[NET]: Speed up __alloc_skb()
authorBenjamin LaHaise <bcrl@kvack.org>
Tue, 3 Jan 2006 22:06:50 +0000 (14:06 -0800)
committerDavid S. Miller <davem@davemloft.net>
Tue, 3 Jan 2006 22:06:50 +0000 (14:06 -0800)
From: Benjamin LaHaise <bcrl@kvack.org>

In __alloc_skb(), the use of skb_shinfo() which casts a u8 * to the
shared info structure results in gcc being forced to do a reload of the
pointer since it has no information on possible aliasing.  Fix this by
using a pointer to refer to skb_shared_info.

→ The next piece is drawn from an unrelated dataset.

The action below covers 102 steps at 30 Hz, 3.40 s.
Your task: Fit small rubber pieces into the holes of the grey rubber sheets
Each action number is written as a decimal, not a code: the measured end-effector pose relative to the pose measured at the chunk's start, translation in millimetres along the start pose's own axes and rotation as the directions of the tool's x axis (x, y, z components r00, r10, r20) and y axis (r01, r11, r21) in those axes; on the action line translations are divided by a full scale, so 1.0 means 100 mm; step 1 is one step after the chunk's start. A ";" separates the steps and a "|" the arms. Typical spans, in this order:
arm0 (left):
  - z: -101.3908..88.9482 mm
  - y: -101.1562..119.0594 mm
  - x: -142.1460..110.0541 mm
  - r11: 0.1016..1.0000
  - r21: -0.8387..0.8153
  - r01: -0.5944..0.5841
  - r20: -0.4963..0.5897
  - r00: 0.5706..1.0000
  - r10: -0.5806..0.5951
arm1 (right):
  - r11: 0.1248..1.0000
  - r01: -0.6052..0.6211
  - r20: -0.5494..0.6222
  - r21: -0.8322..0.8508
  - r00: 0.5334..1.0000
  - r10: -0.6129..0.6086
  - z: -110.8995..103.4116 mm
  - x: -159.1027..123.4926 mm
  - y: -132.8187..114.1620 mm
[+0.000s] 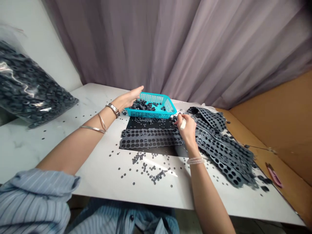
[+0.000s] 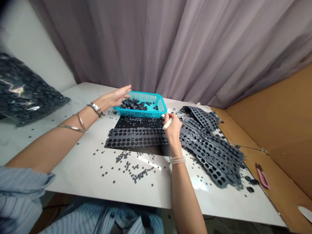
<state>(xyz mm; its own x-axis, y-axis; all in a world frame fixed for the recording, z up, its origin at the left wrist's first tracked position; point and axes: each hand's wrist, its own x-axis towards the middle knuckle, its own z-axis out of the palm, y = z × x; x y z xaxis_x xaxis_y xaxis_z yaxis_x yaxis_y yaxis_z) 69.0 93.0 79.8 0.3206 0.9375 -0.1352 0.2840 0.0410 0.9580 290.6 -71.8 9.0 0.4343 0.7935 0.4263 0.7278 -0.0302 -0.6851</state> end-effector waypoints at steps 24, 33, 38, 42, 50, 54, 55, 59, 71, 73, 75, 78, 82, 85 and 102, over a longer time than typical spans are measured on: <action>-0.26 -0.93 -1.05 0.595 0.626 -0.504 0.301 0.860 0.412 | 0.890 -0.130 0.468 0.437 0.878 -0.102 1.00 -0.59 -0.75; -0.21 -0.91 -1.06 0.578 0.662 -0.477 0.275 0.872 0.404 | 0.931 -0.042 0.471 0.363 0.870 -0.145 0.97 -0.60 -0.83; -0.14 -0.92 -1.07 0.546 0.695 -0.468 0.269 0.874 0.406 | 0.944 0.014 0.461 0.329 0.871 -0.174 0.97 -0.61 -0.88; -0.22 -0.85 -1.06 0.613 0.612 -0.500 0.312 0.865 0.393 | 0.955 0.041 0.445 0.295 0.878 -0.175 0.98 -0.62 -0.90; -0.53 -0.78 -0.96 0.919 0.256 -0.301 0.258 0.937 0.235 | 0.936 -0.042 0.479 0.348 0.867 -0.139 0.97 -0.61 -0.90; -0.46 -0.95 -0.89 0.986 0.084 -0.142 0.194 0.973 0.124 | 0.918 -0.075 0.480 0.390 0.867 -0.134 0.97 -0.62 -0.88; -0.45 -0.98 -0.87 0.990 0.068 -0.125 0.180 0.977 0.111 | 0.912 -0.083 0.479 0.401 0.868 -0.131 0.97 -0.62 -0.86; -0.43 -1.04 -0.85 0.990 0.071 -0.122 0.163 0.981 0.109 | 0.876 -0.161 0.478 0.455 0.874 -0.088 0.99 -0.62 -0.80; -0.48 -0.90 -0.93 0.879 0.366 -0.306 0.209 0.947 0.243 | 0.811 -0.183 0.391 0.556 0.918 -0.061 1.02 -0.62 -0.74; -0.51 -0.87 -0.97 0.819 0.441 -0.366 0.245 0.927 0.283 | 0.809 -0.184 0.406 0.558 0.911 -0.073 1.00 -0.64 -0.77; -0.52 -0.85 -1.03 0.776 0.482 -0.406 0.335 0.904 0.265 | 0.836 -0.167 0.443 0.523 0.891 -0.100 0.98 -0.67 -0.82; -0.49 -0.84 -1.10 0.722 0.530 -0.444 0.427 0.876 0.225 | 0.881 -0.132 0.492 0.455 0.862 -0.125 0.95 -0.71 -0.90; -0.44 -0.85 -1.14 0.641 0.603 -0.474 0.404 0.875 0.266 | 0.890 -0.117 0.515 0.441 0.845 -0.144 0.92 -0.75 -0.97; -0.42 -0.86 -1.14 0.561 0.679 -0.474 0.386 0.880 0.276 | 0.901 -0.100 0.514 0.423 0.845 -0.147 0.91 -0.76 -0.99; -0.31 -0.85 -1.17 0.414 0.774 -0.478 0.413 0.878 0.242 | 0.946 0.027 0.491 0.324 0.850 -0.192 0.95 -0.80 -1.04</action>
<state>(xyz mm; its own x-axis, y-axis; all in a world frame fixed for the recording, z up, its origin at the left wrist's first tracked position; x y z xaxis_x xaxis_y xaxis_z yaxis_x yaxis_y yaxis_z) -20.4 -10.0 21.9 0.7234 0.6904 0.0081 0.6641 -0.6990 0.2653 129.3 -74.4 -9.8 -0.0318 0.9785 0.2038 0.5283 0.1896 -0.8276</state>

By initializing skb_shared_info sequentially, the write combining buffers
can reduce the number of memory transactions to a single write.  Reorder
the initialization in __alloc_skb() to match the structure definition.
There is also an alignment issue on 64 bit systems with skb_shared_info
by converting nr_frags to a short everything packs up nicely.

Also, pass the slab cache pointer according to the fclone flag instead
of using two almost identical function calls.

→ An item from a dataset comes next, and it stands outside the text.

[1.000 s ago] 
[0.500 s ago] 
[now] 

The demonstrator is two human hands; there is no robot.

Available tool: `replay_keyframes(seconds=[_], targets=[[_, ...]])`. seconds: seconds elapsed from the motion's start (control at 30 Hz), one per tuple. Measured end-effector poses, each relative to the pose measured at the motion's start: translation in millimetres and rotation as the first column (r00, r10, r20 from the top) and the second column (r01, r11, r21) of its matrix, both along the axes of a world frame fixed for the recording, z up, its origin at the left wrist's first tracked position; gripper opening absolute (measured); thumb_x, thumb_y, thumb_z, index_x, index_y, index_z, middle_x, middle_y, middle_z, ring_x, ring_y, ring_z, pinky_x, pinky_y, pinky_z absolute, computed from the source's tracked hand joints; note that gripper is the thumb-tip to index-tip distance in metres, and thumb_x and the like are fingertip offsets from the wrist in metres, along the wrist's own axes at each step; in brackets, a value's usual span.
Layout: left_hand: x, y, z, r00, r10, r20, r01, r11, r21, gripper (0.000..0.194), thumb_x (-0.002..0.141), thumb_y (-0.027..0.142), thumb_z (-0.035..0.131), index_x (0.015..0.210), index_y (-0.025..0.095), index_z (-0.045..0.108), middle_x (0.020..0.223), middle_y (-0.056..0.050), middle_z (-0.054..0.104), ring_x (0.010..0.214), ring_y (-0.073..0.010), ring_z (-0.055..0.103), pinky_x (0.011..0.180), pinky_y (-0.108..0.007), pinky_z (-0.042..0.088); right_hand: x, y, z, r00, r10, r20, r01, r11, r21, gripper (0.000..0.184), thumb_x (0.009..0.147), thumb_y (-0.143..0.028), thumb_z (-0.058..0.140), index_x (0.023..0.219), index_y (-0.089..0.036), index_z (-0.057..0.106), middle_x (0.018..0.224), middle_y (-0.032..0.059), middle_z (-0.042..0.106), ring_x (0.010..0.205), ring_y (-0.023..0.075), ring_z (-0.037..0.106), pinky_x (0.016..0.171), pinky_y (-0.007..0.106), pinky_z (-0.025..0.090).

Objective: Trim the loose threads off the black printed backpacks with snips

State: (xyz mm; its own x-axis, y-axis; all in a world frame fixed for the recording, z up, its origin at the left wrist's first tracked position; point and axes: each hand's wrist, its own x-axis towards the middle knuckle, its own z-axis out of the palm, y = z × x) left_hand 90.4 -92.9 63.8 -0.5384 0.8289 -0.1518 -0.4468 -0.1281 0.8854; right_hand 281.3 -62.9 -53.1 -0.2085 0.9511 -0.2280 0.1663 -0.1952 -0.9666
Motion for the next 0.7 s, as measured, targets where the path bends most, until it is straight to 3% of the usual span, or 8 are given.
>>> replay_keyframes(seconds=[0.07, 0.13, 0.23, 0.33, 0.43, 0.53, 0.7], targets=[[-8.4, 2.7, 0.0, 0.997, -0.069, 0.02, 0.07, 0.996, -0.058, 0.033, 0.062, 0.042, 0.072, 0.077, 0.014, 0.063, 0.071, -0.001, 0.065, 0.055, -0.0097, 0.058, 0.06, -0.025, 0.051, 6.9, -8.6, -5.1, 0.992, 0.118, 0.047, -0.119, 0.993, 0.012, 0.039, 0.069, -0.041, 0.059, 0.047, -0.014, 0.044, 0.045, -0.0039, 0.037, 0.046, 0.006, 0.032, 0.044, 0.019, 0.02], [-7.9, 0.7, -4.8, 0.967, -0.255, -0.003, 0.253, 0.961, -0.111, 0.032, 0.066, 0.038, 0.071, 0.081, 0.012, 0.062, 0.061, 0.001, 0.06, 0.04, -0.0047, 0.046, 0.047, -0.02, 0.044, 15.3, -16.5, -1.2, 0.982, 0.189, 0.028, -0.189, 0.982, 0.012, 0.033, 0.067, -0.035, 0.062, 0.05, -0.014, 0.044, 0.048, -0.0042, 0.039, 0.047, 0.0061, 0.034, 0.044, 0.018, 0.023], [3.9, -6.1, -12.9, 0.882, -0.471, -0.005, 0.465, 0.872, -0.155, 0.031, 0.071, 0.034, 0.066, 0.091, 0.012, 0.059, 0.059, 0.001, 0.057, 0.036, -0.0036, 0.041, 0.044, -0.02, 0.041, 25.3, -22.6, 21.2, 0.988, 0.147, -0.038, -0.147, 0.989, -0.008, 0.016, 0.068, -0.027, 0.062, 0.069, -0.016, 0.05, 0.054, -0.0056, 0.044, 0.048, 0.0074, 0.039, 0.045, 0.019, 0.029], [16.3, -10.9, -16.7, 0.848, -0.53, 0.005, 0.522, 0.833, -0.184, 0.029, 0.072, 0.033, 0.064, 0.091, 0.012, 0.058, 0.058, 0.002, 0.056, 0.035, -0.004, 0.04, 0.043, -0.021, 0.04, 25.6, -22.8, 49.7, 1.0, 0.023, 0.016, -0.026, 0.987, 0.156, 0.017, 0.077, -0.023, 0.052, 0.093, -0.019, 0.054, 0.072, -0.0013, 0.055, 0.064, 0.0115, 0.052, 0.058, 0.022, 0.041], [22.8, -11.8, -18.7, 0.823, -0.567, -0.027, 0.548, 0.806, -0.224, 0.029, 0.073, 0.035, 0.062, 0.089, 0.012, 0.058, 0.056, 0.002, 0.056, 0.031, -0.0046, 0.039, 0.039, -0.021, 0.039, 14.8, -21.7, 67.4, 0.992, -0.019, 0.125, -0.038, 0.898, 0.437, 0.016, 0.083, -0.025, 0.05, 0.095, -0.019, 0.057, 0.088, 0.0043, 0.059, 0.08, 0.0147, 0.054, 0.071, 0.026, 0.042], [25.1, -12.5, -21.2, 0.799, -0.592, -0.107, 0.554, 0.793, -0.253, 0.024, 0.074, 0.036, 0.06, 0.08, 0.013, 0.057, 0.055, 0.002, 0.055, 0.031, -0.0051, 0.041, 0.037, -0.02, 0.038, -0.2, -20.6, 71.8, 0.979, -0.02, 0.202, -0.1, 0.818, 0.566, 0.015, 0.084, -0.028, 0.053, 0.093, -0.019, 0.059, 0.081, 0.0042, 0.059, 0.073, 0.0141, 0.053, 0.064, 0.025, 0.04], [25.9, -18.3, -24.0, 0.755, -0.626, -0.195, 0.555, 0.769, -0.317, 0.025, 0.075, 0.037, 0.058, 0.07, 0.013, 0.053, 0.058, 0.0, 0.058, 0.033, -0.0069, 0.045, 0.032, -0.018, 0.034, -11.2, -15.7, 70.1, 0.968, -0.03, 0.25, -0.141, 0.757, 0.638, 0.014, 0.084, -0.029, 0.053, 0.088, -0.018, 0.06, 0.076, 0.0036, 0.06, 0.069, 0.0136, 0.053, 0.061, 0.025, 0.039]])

This raises bw_unix performance up to a peak of 707KB/s when combined
with the spinlock patch.  It should help other networking protocols, too.

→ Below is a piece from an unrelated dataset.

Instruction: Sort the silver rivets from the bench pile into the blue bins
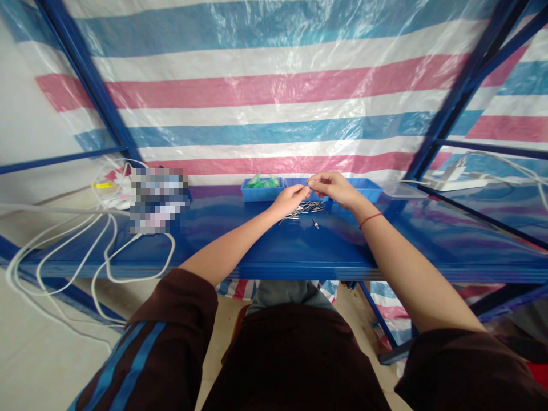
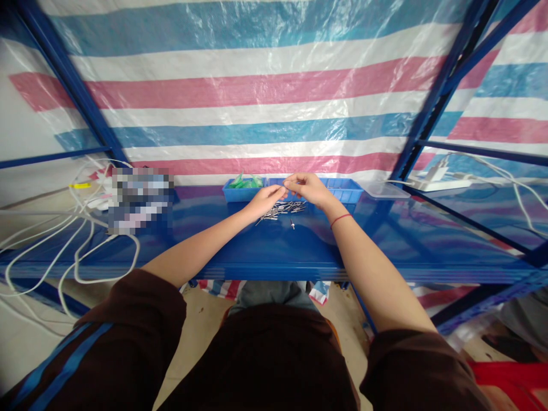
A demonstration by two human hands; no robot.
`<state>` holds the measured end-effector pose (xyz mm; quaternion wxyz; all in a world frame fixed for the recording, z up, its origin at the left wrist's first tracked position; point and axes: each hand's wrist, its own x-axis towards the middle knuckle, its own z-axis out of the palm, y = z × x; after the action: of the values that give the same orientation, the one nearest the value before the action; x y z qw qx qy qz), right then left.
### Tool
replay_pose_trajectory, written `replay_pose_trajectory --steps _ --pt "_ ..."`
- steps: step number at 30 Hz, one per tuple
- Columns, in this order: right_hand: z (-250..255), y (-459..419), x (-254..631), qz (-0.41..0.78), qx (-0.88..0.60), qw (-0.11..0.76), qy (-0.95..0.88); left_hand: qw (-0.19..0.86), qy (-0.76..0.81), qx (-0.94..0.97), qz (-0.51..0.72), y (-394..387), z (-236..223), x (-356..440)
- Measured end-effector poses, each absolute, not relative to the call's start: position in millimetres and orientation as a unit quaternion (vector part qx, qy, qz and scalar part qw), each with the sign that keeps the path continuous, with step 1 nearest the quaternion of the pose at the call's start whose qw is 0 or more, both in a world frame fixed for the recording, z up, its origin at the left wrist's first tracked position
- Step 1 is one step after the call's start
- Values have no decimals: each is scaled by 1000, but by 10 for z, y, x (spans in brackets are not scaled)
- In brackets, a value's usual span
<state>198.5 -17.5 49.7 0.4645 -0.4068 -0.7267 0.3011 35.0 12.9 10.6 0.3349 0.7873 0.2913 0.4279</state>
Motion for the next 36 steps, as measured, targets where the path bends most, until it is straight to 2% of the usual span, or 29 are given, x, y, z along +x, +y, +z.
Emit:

Signed-off-by: David S. Miller <davem@davemloft.net>
include/linux/skbuff.h
net/core/skbuff.c

index 971677178e0ce38bfc83c6aa0cdade1e73ccad2c..483cfc47ec34203535f2fe0f0ed776c95da7c077 100644 (file)
@@ -133,7 +133,7 @@ struct skb_frag_struct {
  */
 struct skb_shared_info {
        atomic_t        dataref;
-       unsigned int    nr_frags;
+       unsigned short  nr_frags;
        unsigned short  tso_size;
        unsigned short  tso_segs;
        unsigned short  ufo_size;
index 83fee37de38ee7caa37f102eec58adc383e5a585..070f91cfde598cf20c20b1b291479a832922657b 100644 (file)
@@ -135,17 +135,13 @@ void skb_under_panic(struct sk_buff *skb, int sz, void *here)
 struct sk_buff *__alloc_skb(unsigned int size, gfp_t gfp_mask,
                            int fclone)
 {
+       struct skb_shared_info *shinfo;
        struct sk_buff *skb;
        u8 *data;
 
        /* Get the HEAD */
-       if (fclone)
-               skb = kmem_cache_alloc(skbuff_fclone_cache,
-                                      gfp_mask & ~__GFP_DMA);
-       else
-               skb = kmem_cache_alloc(skbuff_head_cache,
-                                      gfp_mask & ~__GFP_DMA);
-
+       skb = kmem_cache_alloc(fclone ? skbuff_fclone_cache : skbuff_head_cache,
+                               gfp_mask & ~__GFP_DMA);
        if (!skb)
                goto out;
 
@@ -162,6 +158,16 @@ struct sk_buff *__alloc_skb(unsigned int size, gfp_t gfp_mask,
        skb->data = data;
        skb->tail = data;
        skb->end  = data + size;
+       /* make sure we initialize shinfo sequentially */
+       shinfo = skb_shinfo(skb);
+       atomic_set(&shinfo->dataref, 1);
+       shinfo->nr_frags  = 0;
+       shinfo->tso_size = 0;
+       shinfo->tso_segs = 0;
+       shinfo->ufo_size = 0;
+       shinfo->ip6_frag_id = 0;
+       shinfo->frag_list = NULL;
+
        if (fclone) {
                struct sk_buff *child = skb + 1;
                atomic_t *fclone_ref = (atomic_t *) (child + 1);
@@ -171,13 +177,6 @@ struct sk_buff *__alloc_skb(unsigned int size, gfp_t gfp_mask,
 
                child->fclone = SKB_FCLONE_UNAVAILABLE;
        }
-       atomic_set(&(skb_shinfo(skb)->dataref), 1);
-       skb_shinfo(skb)->nr_frags  = 0;
-       skb_shinfo(skb)->tso_size = 0;
-       skb_shinfo(skb)->tso_segs = 0;
-       skb_shinfo(skb)->frag_list = NULL;
-       skb_shinfo(skb)->ufo_size = 0;
-       skb_shinfo(skb)->ip6_frag_id = 0;
 out:
        return skb;
 nodata: